## [What is expected]
Each line of the data is to be output verbatim, with the images removed.

## [Provided data]
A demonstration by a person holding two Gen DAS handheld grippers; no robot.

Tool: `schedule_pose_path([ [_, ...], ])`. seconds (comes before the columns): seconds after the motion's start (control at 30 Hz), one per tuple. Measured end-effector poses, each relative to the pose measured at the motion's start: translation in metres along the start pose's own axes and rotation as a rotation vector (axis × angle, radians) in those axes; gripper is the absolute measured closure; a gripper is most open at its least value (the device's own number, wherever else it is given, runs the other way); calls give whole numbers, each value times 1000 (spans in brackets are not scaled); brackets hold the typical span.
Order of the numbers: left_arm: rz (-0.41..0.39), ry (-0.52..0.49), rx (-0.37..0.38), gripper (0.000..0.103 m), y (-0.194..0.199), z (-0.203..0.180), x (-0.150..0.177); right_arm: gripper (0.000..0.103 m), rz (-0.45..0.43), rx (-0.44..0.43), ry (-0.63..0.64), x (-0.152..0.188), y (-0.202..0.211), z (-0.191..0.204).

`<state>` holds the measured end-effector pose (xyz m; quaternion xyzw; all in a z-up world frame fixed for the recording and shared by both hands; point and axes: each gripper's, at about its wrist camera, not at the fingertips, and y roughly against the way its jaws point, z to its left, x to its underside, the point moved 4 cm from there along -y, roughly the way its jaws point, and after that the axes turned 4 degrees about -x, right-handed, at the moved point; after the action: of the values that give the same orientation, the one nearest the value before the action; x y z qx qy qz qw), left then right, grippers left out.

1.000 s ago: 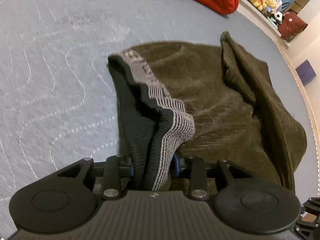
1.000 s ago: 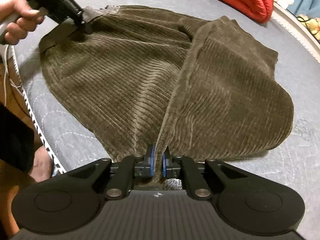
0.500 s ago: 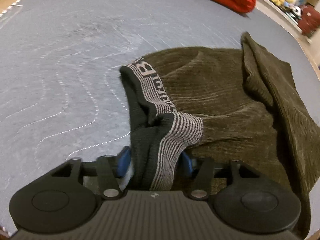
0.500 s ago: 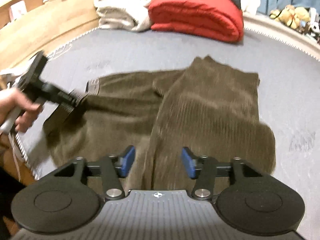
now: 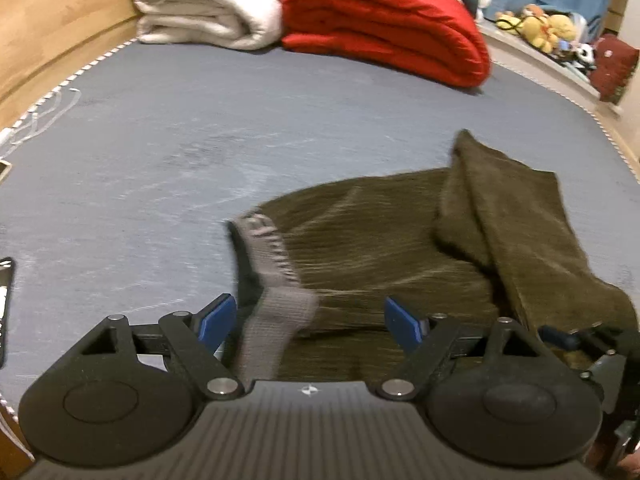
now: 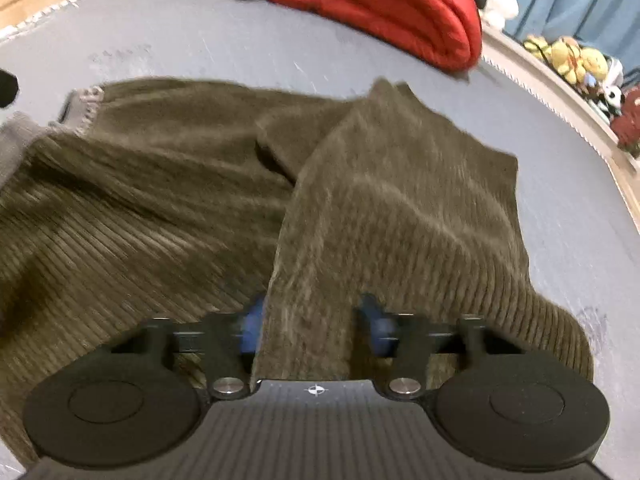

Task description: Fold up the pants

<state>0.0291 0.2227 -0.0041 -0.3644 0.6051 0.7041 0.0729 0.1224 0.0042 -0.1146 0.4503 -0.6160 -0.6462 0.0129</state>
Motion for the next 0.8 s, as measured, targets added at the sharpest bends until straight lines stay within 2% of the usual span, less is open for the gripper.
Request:
schedule_pose_path([
  [0.1,3,-29,40,18,-9,-21,-1,94,-9,-29,-22,7,8,-15],
  [0.3,-8,-81,86,18,-24,-64,5,96,-59,2,-21,47,62,-68],
  [0.4,13,-88,132,18,-30,-85,7,96,-48,9,-71,83,92,-109],
  [0.5,11,-139,142,18,-34,-106,14,96,-9,-4,-107,132,118,-139],
  [0.6,42,-158,154,18,-41,-118,21,96,73,-75,-91,189,134,-146],
  [0.7,75,-150,159,18,-47,-123,26,94,167,-225,28,234,139,-123],
  [0.8,97,-152,160,18,-50,-126,30,91,139,-267,83,235,152,-116],
])
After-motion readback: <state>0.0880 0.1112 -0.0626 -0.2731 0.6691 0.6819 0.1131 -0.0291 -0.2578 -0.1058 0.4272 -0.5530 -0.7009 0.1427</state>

## [The answer]
A demonstration by a person holding two Gen DAS handheld grippers; no robot.

Tool: `schedule_pose_path([ [_, ...], ])`. seconds (comes before the columns): seconds after the motion's start (control at 30 Hz), one per tuple. Measured end-effector poses, each relative to the pose measured at the motion's start: translation in metres along the start pose's own axes and rotation as a rotation vector (axis × angle, radians) in those axes; gripper is the absolute measured closure; a gripper is most open at its least value (the device's own number, wherever else it is given, runs the other way); calls give whole numbers, each value times 1000 (spans in brackets are not scaled); brackets hold the typical span.
Order of the numbers: left_arm: rz (-0.41..0.39), ry (-0.52..0.49), rx (-0.37..0.38), gripper (0.000..0.103 m), y (-0.194..0.199), z (-0.203..0.180), x (-0.150..0.177); right_arm: gripper (0.000..0.103 m), rz (-0.45..0.43), rx (-0.44..0.43), ry (-0.63..0.64), x (-0.152..0.188), y (-0.202..0.211), z (-0.191..0.204).

`<state>` holds the measured end-effector pose (xyz m; quaternion xyzw; all in a z-up world frame fixed for the recording and shared by both hands; point and axes: each gripper's, at about its wrist camera, not at the fingertips, and y roughly against the way its jaws point, z to its left, x to its underside, the point moved 4 cm from there along -y, roughly the way its jaws point, and after that the axes turned 4 degrees about -x, right-handed, at the moved point; after the action: of the values that give the same orientation, the one nearest the value before the action; x y z qx qy qz qw), left then right, grippers left out.

1.000 s ago: 
1.000 s ago: 
0.500 s ago: 
0.500 s ago: 
now: 
now: 

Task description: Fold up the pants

<state>0.0291 0.2227 -0.0041 -0.3644 0.6051 0.7041 0.0729 0.1224 0.0042 -0.1146 0.4503 -0.6160 -0.6462 0.0129</state>
Motion for the next 0.8 s, as measured, targets added at the sharpest bends until straight lines stay within 2% of the usual span, less is open for the gripper.
Request:
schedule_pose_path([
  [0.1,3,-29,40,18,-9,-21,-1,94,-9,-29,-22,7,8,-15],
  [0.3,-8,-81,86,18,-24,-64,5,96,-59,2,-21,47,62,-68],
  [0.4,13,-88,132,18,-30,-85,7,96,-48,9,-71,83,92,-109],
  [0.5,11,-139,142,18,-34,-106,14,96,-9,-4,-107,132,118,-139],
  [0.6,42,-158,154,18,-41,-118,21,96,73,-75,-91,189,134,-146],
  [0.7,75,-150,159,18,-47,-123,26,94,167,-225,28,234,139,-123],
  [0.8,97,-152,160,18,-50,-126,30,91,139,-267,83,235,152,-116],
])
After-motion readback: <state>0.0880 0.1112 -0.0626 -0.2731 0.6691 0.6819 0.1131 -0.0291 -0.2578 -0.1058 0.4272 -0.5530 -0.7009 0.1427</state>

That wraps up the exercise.